■ The task ■
Identify all lines of the data containing the string "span" and copy them.

■ Collected material ■
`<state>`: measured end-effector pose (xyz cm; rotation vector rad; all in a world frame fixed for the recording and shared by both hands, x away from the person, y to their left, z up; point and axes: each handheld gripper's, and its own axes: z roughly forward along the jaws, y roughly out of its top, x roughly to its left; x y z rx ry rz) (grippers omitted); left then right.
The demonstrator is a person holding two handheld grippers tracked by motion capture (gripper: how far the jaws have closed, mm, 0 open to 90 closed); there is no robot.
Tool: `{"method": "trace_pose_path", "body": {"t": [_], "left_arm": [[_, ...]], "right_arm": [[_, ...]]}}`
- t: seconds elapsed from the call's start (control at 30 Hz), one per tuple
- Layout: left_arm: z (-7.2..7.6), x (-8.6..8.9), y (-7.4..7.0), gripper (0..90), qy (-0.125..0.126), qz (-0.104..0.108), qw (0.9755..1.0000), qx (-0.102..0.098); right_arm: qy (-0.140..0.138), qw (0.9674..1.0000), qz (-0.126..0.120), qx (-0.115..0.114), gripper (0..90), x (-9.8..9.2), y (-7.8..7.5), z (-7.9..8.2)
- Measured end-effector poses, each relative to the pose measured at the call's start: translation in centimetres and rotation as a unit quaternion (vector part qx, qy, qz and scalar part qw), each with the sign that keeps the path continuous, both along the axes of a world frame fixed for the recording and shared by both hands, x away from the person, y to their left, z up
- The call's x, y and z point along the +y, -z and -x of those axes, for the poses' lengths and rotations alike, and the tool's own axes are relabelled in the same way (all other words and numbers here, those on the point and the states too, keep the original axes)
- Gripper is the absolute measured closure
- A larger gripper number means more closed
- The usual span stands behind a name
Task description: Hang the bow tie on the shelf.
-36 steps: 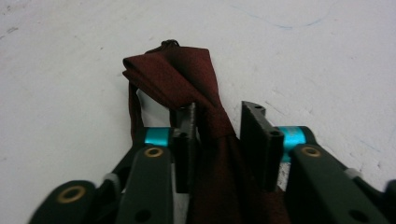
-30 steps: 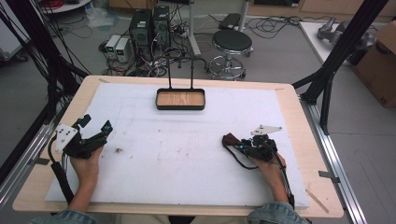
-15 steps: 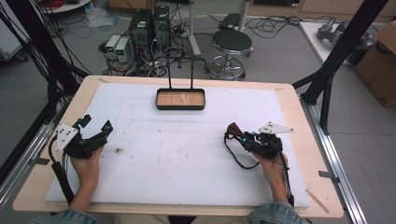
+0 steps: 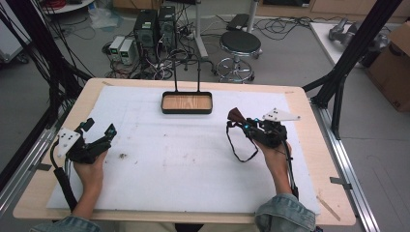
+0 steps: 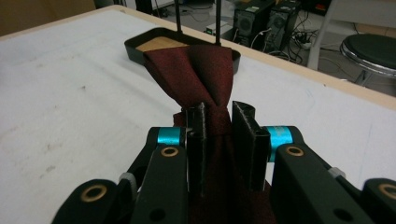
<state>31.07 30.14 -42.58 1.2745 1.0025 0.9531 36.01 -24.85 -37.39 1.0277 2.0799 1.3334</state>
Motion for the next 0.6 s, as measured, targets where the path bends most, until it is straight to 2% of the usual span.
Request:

■ Task response ■
- The usual span stands behind a name
Motion for the next 0.6 s, as measured, targets where the path bends most, until it is straight to 2% of the usual span.

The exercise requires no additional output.